- [WHAT YOU NEED TO DO]:
Only the text belongs in the copy. Transcribe the data exactly and drop any pictures.

- [SUPPLIED INFORMATION]:
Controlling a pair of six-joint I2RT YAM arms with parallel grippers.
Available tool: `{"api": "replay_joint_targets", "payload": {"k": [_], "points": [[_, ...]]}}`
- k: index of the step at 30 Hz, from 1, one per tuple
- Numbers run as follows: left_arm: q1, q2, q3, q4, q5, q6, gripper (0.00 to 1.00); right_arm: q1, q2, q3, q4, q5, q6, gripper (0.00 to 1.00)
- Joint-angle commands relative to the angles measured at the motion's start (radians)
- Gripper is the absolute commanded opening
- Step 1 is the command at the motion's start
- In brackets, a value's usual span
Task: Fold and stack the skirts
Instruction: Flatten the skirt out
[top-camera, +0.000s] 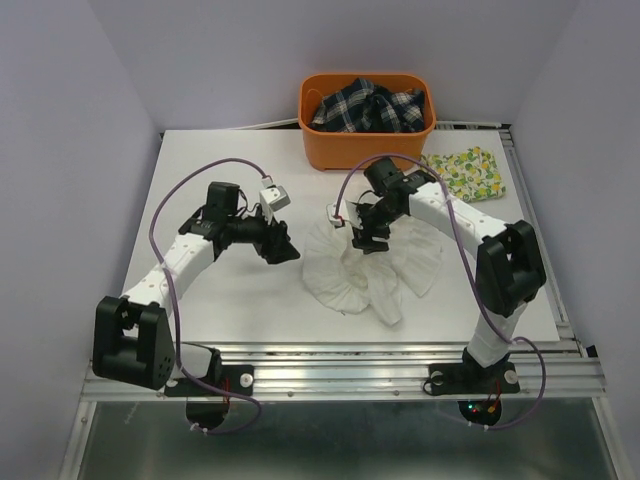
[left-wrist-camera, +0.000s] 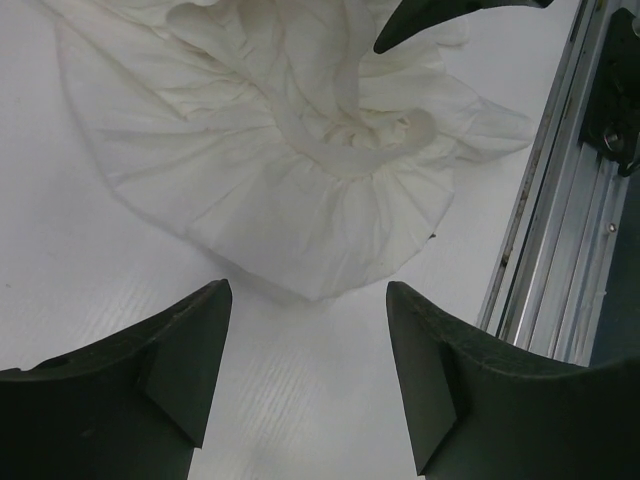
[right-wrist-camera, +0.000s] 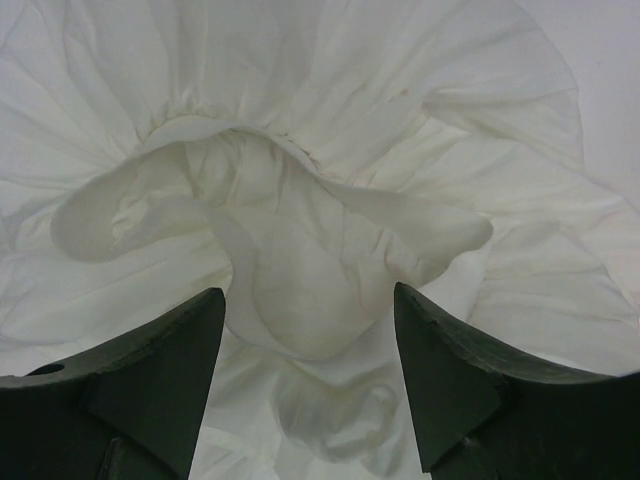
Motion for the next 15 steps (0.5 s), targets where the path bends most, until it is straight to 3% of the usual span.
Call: {"api": "replay_joint_targets", "payload": {"k": [1, 9, 15], "points": [[-0.001, -0.074, -0.045, 0.049, 0.024, -0.021, 0.74, -0.002, 0.028, 0.076, -0.051, 0.064, -0.105, 0.74], [-0.001, -0.092, -0.061, 0.064, 0.022, -0.027, 0.74, -0.002, 0.041, 0.094, -0.152, 0.148, -0.244, 0.79], [-0.001, -0.109, -0.070, 0.062, 0.014, -0.025, 0.74, -0.002, 0.055, 0.241, -0.241, 0.083, -0.185, 0.80]]}}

- [RESULT OF THIS EXERCISE]:
Controlling a pair of six-joint I2RT YAM arms with parallel grippers.
Available tool: `{"api": "replay_joint_targets", "payload": {"k": [_], "points": [[_, ...]]}}`
- k: index of the step at 30 Hz, from 1, one per tuple
- Numbers run as follows: left_arm: q1, q2, q3, q4, q5, q6, gripper (0.00 to 1.00); right_arm: q1, q2, q3, q4, q5, q6, gripper (0.00 to 1.00)
- Joint-angle commands relative to the angles measured at the motion's start (radians)
- Gripper is the absolute commanded opening
- Step 1 is the command at the motion's start
- In brackets, a value's usual span
Task: Fold and stack the skirts
Instruction: Flatten the skirt out
[top-camera, +0.000s] 
[left-wrist-camera, +0.000s] 
[right-wrist-camera, +0.000s] 
Motion for the next 15 steps (0.5 s), targets where the path bends most, until it is straight to 3% of the usual span.
Call: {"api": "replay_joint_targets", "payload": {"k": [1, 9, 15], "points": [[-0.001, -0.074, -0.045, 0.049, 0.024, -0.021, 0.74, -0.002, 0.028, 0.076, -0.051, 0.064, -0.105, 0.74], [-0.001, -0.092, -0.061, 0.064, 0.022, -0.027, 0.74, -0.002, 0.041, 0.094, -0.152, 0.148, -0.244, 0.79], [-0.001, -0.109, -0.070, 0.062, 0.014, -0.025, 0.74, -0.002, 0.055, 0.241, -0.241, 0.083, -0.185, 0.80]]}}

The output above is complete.